Wer eine Bestellung aufgibt, erlebt jedoch häufig eine böse Überraschung. In vielen Fällen erfolgt überhaupt keine Lieferung. Stattdessen gelangen die eingegebenen Zahlungsdaten direkt in die Hände der Betrüger. Neben dem finanziellen Schaden besteht dadurch auch das Risiko des Missbrauchs von Kreditkarten- oder Kontodaten.

Verbraucherschützer weisen darauf hin, dass sich die gefälschten Shops trotz ihres professionellen Erscheinungsbildes häufig an mehreren Merkmalen erkennen lassen. Oft fehlt ein rechtskonformes Impressum, die angegebenen Social-Media-Verlinkungen funktionieren nicht oder führen ins Leere. Zudem weisen viele der betrügerischen Internetseiten sprachliche Fehler oder eine Mischung aus deutscher und englischer Sprache auf.

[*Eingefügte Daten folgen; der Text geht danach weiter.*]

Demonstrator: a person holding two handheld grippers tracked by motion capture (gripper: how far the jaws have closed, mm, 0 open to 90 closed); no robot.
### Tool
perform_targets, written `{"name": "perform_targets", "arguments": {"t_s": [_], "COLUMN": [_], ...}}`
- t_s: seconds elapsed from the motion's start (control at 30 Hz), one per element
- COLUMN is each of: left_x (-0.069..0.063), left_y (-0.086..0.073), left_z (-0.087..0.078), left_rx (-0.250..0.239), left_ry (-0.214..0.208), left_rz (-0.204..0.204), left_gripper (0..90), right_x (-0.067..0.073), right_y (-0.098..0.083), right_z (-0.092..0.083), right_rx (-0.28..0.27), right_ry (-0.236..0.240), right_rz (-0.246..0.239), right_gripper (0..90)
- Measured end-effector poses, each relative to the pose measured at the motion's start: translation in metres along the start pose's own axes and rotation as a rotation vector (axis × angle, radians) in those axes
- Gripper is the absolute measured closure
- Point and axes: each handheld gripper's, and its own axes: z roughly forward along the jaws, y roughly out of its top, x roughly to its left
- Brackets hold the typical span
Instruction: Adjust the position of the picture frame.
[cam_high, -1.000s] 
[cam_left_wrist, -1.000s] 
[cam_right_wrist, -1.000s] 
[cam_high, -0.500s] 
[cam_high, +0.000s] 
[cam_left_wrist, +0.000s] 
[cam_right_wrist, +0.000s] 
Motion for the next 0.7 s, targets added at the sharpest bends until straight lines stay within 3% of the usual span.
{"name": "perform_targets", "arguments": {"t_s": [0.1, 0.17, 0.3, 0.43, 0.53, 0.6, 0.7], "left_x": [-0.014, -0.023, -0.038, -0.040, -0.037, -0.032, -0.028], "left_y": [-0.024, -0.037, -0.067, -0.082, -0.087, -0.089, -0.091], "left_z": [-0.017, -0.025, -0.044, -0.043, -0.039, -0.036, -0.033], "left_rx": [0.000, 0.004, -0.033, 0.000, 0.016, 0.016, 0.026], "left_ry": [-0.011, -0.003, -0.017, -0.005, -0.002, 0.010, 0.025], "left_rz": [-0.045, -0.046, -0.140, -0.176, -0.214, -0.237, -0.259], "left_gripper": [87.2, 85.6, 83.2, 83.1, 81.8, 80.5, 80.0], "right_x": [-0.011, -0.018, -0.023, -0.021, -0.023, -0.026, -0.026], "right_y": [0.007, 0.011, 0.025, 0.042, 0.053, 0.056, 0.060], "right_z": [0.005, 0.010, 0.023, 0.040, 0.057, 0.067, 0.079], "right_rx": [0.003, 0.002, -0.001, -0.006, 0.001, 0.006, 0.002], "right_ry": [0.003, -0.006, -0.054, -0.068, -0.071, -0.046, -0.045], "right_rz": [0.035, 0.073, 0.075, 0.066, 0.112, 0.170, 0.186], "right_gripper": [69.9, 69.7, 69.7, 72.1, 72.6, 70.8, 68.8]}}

Ein weiteres Warnsignal sind erst kürzlich registrierte Internetadressen sowie Preise, die deutlich unter dem üblichen Niveau liegen.

Besonders effektiv ist die Verbreitung der Betrugsseiten über soziale Netzwerke. Die Betreiber können ihre Werbeanzeigen gezielt an Menschen ausspielen, die sich für Fitness, Bodybuilding oder Sporternährung interessieren. Dadurch erreichen sie genau jene Zielgruppe, die sich regelmäßig mit entsprechenden Produkten beschäftigt.

Wer bereits in einem solchen Shop bestellt und bezahlt hat, sollte umgehend reagieren. Bei Kreditkartenzahlungen empfiehlt sich eine sofortige Kontaktaufnahme mit dem Kartenanbieter, um mögliche Rückbuchungen oder eine Kartensperrung zu veranlassen. Wurde ein Zahlungsdienstleister wie PayPal oder Klarna genutzt, sollte der Käuferschutz in Anspruch genommen werden. Auch die eigene Bank sollte über den Vorfall informiert werden.

Der aktuelle Fall zeigt erneut, wie professionell Kriminelle bekannte Marken imitieren und aktuelle Trends für ihre Zwecke nutzen. Gerade bei außergewöhnlich günstigen Angeboten für beliebte Fitnessprodukte lohnt sich daher ein besonders genauer Blick auf den Anbieter, bevor persönliche Daten oder Zahlungsinformationen übermittelt werden.